◆ **What to produce**:
Wherever the string "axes" appears in the listing, copy that line.
══ Data shown ══
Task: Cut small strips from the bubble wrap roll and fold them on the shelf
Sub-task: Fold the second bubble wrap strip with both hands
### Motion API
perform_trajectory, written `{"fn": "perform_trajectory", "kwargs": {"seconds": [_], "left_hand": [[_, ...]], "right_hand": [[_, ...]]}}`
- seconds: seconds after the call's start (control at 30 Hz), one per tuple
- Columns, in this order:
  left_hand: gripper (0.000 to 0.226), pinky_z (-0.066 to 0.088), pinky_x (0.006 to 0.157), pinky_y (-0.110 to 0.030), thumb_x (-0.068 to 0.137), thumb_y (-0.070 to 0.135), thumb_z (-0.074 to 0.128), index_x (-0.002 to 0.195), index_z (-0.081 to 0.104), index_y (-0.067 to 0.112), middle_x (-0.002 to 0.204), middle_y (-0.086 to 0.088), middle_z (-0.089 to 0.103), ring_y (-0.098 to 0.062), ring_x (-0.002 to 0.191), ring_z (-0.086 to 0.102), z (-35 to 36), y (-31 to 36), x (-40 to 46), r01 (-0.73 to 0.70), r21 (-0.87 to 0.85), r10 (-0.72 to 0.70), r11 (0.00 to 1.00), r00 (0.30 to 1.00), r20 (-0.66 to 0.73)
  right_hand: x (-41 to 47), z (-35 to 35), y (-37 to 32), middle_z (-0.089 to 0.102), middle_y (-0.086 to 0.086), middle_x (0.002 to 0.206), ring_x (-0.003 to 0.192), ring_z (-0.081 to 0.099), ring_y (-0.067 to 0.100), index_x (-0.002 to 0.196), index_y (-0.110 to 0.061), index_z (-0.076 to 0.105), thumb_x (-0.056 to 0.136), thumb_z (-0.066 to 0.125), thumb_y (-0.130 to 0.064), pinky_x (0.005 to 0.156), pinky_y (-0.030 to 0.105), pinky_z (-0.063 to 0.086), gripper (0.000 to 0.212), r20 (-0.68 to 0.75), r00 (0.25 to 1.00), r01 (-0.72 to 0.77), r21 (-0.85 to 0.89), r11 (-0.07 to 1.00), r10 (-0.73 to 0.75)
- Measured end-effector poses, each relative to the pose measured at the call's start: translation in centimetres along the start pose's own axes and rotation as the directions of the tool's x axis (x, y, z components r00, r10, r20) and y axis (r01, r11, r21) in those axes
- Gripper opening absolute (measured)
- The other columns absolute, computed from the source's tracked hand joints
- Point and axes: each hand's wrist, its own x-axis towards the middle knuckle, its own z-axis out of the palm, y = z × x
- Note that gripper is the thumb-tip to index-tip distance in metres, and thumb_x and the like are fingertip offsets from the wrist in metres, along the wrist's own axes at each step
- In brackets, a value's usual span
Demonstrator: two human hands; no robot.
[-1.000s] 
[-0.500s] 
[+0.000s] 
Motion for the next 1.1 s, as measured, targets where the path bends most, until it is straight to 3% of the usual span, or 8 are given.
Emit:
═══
◆ **Reply**:
- Measured end-effector poses, each relative to the pose measured at the call's start: translation in centimetres along the start pose's own axes and rotation as the directions of the tool's x axis (x, y, z components r00, r10, r20) and y axis (r01, r11, r21) in those axes
- Point and axes: each hand's wrist, its own x-axis towards the middle knuckle, its own z-axis out of the palm, y = z × x
- Note that gripper is the thumb-tip to index-tip distance in metres, and thumb_x and the like are fingertip offsets from the wrist in metres, along the wrist's own axes at each step

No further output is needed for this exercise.